▶ _What you should do_
Taking the line with "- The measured" as the first and the line with "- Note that" as the last, set down exactly every line in that range from the entries below, and no more.

━━━━━ Task material ━━━━━

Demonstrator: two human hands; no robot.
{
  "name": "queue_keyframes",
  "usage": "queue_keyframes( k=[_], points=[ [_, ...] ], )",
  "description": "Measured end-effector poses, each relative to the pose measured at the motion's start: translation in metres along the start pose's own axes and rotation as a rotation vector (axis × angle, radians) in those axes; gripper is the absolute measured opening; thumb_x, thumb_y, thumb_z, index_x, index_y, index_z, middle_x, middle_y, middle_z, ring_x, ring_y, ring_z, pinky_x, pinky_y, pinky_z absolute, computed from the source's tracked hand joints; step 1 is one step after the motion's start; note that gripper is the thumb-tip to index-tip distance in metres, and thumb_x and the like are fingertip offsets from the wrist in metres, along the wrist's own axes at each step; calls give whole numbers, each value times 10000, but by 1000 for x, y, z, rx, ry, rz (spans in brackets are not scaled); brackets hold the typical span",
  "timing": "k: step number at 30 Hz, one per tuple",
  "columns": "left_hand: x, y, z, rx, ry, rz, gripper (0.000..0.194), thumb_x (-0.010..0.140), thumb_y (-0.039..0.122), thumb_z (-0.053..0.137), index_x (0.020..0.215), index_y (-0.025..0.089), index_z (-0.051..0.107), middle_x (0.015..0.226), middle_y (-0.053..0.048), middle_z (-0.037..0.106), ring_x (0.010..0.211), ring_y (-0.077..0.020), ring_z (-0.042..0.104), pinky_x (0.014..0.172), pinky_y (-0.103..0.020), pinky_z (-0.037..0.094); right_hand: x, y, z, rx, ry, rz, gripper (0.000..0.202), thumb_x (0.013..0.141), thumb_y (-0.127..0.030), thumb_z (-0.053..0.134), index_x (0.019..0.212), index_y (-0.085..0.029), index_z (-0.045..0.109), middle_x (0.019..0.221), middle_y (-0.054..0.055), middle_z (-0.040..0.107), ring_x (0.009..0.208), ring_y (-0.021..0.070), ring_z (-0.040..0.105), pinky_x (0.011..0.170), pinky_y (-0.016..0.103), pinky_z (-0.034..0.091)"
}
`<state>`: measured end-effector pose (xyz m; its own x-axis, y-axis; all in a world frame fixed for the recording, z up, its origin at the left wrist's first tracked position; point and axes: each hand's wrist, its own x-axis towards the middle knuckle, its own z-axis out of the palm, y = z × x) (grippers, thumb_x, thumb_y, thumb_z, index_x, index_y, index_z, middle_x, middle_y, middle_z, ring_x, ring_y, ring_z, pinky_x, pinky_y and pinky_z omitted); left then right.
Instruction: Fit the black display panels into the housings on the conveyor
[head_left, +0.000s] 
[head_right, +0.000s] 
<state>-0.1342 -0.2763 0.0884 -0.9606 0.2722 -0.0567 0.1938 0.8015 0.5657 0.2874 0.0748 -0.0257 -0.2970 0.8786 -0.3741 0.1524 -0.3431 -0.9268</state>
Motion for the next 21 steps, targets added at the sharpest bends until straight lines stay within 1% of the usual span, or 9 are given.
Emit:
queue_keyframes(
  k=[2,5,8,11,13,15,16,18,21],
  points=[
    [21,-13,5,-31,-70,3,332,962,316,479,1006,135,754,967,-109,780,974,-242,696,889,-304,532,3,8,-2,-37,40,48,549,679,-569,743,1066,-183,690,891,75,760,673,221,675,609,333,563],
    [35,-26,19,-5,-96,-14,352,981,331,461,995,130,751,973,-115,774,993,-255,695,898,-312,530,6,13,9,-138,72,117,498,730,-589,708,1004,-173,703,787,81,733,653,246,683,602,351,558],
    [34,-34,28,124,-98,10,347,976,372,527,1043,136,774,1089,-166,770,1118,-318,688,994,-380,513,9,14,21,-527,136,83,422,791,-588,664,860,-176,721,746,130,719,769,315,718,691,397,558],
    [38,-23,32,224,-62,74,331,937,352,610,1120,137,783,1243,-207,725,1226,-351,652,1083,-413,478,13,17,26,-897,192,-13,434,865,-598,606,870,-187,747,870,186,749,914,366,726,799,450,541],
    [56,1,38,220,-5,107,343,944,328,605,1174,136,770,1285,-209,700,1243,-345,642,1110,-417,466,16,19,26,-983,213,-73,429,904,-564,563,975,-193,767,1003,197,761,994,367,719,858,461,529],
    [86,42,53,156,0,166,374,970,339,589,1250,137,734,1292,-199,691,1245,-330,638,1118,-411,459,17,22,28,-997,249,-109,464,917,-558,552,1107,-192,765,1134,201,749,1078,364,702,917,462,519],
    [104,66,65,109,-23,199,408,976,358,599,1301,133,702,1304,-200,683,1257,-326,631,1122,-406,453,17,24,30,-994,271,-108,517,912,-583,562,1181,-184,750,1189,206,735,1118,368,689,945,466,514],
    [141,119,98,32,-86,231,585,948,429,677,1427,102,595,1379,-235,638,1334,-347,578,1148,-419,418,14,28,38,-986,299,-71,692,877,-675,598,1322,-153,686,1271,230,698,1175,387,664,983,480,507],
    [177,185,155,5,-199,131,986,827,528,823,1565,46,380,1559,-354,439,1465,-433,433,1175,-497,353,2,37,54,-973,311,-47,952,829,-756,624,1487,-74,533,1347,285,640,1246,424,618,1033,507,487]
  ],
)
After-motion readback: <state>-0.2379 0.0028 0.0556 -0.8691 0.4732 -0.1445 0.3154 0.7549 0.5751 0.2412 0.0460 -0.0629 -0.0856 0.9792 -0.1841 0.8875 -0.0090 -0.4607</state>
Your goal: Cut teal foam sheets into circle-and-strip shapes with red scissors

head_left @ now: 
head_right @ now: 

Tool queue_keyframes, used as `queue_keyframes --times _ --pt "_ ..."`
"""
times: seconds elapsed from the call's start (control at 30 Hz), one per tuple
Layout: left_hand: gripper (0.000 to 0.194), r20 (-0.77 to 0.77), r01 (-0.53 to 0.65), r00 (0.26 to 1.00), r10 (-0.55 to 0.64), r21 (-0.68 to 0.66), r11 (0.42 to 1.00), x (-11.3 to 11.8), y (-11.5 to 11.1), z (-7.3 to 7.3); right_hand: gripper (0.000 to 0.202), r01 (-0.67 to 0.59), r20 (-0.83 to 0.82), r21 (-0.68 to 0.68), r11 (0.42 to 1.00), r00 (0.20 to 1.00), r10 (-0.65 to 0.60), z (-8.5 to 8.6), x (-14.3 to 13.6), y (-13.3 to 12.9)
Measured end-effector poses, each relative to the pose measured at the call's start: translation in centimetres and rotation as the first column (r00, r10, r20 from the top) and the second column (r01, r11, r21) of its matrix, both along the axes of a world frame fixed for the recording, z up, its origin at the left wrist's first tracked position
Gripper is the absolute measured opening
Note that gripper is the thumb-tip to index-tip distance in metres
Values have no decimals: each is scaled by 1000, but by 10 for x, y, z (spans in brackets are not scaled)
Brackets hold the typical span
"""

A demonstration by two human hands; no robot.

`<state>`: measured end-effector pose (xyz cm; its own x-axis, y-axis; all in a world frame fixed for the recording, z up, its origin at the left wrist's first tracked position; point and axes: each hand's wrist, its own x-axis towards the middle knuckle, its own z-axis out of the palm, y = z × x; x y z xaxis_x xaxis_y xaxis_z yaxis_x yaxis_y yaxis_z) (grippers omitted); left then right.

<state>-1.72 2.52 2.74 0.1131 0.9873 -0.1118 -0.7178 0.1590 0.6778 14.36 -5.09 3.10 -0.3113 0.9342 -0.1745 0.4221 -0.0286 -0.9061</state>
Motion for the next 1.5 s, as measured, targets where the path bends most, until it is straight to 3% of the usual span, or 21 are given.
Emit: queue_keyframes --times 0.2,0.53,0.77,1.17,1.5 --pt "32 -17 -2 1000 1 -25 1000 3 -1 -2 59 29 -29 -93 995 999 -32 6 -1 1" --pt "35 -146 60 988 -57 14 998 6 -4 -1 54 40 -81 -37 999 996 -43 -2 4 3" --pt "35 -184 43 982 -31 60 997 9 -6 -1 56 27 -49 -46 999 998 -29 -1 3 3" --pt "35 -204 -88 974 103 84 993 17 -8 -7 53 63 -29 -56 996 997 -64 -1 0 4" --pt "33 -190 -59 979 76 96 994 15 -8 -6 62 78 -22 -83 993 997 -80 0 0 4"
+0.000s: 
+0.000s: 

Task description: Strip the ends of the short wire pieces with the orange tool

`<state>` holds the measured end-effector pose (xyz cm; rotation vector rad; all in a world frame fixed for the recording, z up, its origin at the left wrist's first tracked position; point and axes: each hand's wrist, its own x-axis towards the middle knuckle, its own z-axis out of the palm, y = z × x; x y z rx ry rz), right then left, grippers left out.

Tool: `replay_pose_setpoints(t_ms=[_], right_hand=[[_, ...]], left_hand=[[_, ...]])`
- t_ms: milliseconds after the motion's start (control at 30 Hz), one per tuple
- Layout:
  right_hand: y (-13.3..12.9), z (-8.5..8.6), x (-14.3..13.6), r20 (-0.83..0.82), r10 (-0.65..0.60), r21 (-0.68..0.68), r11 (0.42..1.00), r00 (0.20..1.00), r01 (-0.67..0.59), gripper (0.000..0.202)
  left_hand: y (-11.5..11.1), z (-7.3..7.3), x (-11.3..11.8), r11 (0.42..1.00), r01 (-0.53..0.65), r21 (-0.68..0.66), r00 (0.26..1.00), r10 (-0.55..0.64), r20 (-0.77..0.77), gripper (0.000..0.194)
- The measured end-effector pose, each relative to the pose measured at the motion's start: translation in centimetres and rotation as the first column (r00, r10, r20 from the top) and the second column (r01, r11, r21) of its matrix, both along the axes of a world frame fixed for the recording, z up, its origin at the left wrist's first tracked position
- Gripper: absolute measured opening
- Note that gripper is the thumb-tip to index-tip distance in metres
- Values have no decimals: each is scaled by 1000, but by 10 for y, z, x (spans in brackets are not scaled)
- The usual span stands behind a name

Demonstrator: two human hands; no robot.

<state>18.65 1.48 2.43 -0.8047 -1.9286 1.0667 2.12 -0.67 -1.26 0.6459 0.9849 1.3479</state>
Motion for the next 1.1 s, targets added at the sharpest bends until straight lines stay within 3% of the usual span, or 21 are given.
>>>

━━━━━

▶ _Reply_
- The measured end-effector pose, each relative to the pose measured at the motion's start: translation in centimetres and rotation as the first column (r00, r10, r20 from the top) and the second column (r01, r11, r21) of its matrix, both along the axes of a world frame fixed for the recording, z up, its origin at the left wrist's first tracked position
- Gripper: absolute measured opening
- Note that gripper is the thumb-tip to index-tip distance in metres

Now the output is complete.